___ Dataset records ___
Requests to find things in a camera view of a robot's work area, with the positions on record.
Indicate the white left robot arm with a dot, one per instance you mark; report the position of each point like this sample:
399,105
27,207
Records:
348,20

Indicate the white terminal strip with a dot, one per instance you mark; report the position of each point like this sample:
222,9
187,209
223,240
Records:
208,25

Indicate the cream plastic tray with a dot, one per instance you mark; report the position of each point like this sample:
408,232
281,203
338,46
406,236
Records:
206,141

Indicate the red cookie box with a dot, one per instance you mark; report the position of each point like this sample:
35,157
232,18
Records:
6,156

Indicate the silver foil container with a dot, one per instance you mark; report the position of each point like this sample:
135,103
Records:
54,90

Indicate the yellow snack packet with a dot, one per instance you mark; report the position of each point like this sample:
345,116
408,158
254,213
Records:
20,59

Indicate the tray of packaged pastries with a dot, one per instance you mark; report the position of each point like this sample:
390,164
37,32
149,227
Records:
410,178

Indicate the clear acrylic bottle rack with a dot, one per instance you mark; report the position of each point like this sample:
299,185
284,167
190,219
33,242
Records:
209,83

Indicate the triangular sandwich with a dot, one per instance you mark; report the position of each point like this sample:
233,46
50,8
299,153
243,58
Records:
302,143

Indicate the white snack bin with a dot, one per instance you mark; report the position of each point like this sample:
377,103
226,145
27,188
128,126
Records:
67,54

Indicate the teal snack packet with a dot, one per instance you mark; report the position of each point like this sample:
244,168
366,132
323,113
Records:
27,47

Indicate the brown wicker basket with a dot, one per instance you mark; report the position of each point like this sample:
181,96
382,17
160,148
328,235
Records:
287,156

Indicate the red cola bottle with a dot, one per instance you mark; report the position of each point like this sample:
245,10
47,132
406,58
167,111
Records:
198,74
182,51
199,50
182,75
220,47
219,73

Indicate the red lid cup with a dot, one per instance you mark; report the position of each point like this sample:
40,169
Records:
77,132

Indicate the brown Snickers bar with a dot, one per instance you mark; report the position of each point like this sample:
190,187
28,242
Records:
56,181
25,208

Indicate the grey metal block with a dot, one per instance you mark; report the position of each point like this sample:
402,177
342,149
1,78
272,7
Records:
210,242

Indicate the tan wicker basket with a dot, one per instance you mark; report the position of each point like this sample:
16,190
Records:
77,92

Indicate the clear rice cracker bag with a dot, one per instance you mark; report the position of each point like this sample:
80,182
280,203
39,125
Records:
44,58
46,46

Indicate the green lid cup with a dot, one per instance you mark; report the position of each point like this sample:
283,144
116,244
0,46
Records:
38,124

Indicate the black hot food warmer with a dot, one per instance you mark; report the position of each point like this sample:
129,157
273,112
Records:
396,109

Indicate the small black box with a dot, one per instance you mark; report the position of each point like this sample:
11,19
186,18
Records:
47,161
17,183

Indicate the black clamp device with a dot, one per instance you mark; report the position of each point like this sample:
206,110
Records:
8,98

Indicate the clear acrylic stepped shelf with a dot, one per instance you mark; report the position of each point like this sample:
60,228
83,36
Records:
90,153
___
In the entries above, tally the lines that hold the string "packet" and give only the count.

Exercise result:
2